Mantis - Quercus
Viewing Issue Advanced Details
1935 major always 08-10-07 15:51 09-07-07 00:55
rjc  
nam  
normal  
closed 3.1.2  
fixed  
none    
none 3.1.3  
0001935: Backreferences in regexps broken in Quercus/Resin 3.1.2

MediaWiki allows you to edit a particular section of wikitext (instead of the whole document), by section. Sections are delimited by syntax like:

== Section 1 ==
foo bar

=== Subsection 1.2 ===

baz

When invoking index.php?action=edit&section=1, MediaWiki invokes the function extractSections() in Parser.php.
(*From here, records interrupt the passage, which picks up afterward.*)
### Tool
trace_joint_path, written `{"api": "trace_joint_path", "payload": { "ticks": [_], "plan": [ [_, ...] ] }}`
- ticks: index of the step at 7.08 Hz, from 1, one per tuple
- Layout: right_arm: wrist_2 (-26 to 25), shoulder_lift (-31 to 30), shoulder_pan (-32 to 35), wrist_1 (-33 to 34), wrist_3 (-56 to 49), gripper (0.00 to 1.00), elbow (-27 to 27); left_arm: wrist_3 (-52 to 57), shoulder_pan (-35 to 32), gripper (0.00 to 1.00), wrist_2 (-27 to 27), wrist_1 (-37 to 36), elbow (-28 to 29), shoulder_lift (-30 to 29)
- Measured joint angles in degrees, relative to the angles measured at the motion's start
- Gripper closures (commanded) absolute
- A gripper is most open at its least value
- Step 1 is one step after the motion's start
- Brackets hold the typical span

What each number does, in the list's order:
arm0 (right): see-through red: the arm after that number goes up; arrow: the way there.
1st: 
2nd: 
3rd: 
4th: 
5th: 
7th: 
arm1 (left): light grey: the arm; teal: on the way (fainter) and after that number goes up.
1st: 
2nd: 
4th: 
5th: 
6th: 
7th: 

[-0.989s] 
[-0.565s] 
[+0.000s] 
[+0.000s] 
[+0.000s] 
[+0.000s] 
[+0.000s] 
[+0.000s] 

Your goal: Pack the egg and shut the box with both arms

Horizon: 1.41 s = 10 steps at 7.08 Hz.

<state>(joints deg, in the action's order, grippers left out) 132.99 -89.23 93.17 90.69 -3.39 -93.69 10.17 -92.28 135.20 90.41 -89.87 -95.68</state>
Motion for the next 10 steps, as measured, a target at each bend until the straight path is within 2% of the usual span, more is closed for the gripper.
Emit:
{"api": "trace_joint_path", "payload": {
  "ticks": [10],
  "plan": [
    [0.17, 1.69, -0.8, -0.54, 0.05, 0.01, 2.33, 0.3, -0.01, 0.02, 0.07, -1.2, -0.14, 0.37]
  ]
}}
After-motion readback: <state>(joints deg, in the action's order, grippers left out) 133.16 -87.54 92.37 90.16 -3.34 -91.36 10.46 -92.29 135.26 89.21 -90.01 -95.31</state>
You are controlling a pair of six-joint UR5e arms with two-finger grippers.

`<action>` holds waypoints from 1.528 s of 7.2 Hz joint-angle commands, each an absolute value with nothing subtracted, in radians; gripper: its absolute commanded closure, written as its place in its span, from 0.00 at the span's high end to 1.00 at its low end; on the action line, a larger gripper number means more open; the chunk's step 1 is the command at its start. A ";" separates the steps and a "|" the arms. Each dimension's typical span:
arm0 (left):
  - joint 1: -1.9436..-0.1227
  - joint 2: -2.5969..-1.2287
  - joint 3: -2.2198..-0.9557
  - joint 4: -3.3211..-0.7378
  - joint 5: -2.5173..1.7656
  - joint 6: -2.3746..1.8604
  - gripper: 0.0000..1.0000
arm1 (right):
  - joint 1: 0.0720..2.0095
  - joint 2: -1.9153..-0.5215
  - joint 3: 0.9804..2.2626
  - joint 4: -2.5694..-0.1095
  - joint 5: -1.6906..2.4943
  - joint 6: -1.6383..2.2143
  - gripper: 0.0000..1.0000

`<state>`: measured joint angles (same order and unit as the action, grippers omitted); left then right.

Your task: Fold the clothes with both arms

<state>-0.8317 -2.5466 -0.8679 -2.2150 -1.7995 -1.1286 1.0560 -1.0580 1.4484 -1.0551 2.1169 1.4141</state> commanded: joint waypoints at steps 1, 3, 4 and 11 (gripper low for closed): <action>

The regular expression used to extract sections in this function fails in Resin 3.1.2, but works fine in Resin 3.1.1.

Here is the Regexp:
$secs = preg_split(
            "/
            (
                ^
                (?:$comment|<\/?noinclude>)* # Initial comments will be stripped
                (=+) # Should this be limited to 6?
                .+? # Section title...
                \\2 # Ending = count must match start
                (?:$comment|<\/?noinclude>|[ \\t]+)* # Trailing whitespace ok
                $
            |
                <h([1-6])\b.*?>
                .*?
                <\/h\\3\s*>
            )
            /mix",
            $striptext, -1,
            PREG_SPLIT_DELIM_CAPTURE);


I have narrowed it down to the following simpler case:

$striptext = "=== foo ===\nfoo\n=== bar ===\nbar\n";
$secs = preg_split(
                   "/^(=+)[^=]+?\\1/mix",
                  $striptext, -1);

This fails as well.

Notes
(0002180)
rjc   
08-10-07 16:16   
I narrowed it down to a non-greedy match operator. The following works:

$striptext = "=== foo ===";
$pattern = '/^(=+)[^=]+\1/mix';
$result = preg_match( $pattern, $striptext );

but the following fails:

$striptext = "=== foo ===";
$pattern = '/^(=+)[^=]+?\1/mix';
$result = preg_match( $pattern, $striptext );


It succeeds in Perl5.
(0002181)
rjc   
08-10-07 16:22   
I just used Groovy to check Java's regexp implementation, and it succeeds there to.
(0002183)
nam   
08-10-07 16:48   
Quercus' preg implementation is being rehauled for 3.1.3. We will be using our own regexp implementation, instead of relying on Java's Pattern/Matcher. This will allow Quercus to fully support all of PHP's preg capabilities (compare this to before where Quercus was limited to what was supported by Java's Pattern/Matcher).
(0002185)
rjc   
08-10-07 17:11   
is there a working 3.1.3 snapshot somewhere with the new regexp classes?

I did find that the Java Pattern/Matcher classes DO evaluate this pattern correctly, so something else must be going on.
(0002187)
nam   
08-10-07 17:38   
The 3.1.3 release will go out in about 6 weeks and we will want to release a snapshot in a couple or so weeks from now.
(0002281)
nam   
09-07-07 00:55   
php/4e56